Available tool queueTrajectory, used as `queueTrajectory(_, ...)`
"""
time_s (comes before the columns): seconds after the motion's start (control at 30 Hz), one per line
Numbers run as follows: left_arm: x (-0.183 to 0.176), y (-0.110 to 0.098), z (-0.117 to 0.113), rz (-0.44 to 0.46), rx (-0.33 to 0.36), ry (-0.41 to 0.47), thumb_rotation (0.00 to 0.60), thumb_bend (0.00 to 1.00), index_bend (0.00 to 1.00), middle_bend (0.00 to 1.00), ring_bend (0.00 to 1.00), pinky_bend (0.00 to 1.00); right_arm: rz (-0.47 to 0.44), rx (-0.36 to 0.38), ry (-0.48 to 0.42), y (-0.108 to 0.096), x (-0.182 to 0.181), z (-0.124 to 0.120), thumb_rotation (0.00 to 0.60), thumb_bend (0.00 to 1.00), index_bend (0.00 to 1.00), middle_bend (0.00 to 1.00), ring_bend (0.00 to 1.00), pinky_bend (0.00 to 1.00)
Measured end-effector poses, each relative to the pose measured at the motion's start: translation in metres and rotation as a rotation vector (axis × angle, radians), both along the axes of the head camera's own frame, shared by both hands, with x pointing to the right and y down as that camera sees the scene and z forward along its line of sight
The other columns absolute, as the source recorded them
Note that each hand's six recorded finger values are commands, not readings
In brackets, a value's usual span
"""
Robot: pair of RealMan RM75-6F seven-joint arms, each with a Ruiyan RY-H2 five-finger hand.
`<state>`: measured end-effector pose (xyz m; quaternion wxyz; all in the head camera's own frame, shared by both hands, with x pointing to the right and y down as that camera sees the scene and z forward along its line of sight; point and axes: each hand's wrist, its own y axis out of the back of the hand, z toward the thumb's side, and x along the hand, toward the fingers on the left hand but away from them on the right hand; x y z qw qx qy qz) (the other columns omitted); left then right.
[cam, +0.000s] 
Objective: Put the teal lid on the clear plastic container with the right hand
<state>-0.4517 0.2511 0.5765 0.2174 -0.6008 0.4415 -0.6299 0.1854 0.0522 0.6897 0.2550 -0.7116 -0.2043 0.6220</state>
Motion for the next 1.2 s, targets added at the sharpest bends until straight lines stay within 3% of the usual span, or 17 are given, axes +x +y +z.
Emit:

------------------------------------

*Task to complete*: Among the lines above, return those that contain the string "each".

*Task solution*:
Measured end-effector poses, each relative to the pose measured at the motion's start: translation in metres and rotation as a rotation vector (axis × angle, radians), both along the axes of the head camera's own frame, shared by both hands, with x pointing to the right and y down as that camera sees the scene and z forward along its line of sight
Note that each hand's six recorded finger values are commands, not readings
Robot: pair of RealMan RM75-6F seven-joint arms, each with a Ruiyan RY-H2 five-finger hand.
`<state>`: measured end-effector pose (xyz m; quaternion wxyz; all in the head camera's own frame, shared by both hands, with x pointing to the right and y down as that camera sees the scene and z forward along its line of sight; point and axes: each hand's wrist, its own y axis out of the back of the hand, z toward the thumb's side, and x along the hand, toward the fingers on the left hand but away from them on the right hand; x y z qw qx qy qz) (the other columns omitted); left then right.

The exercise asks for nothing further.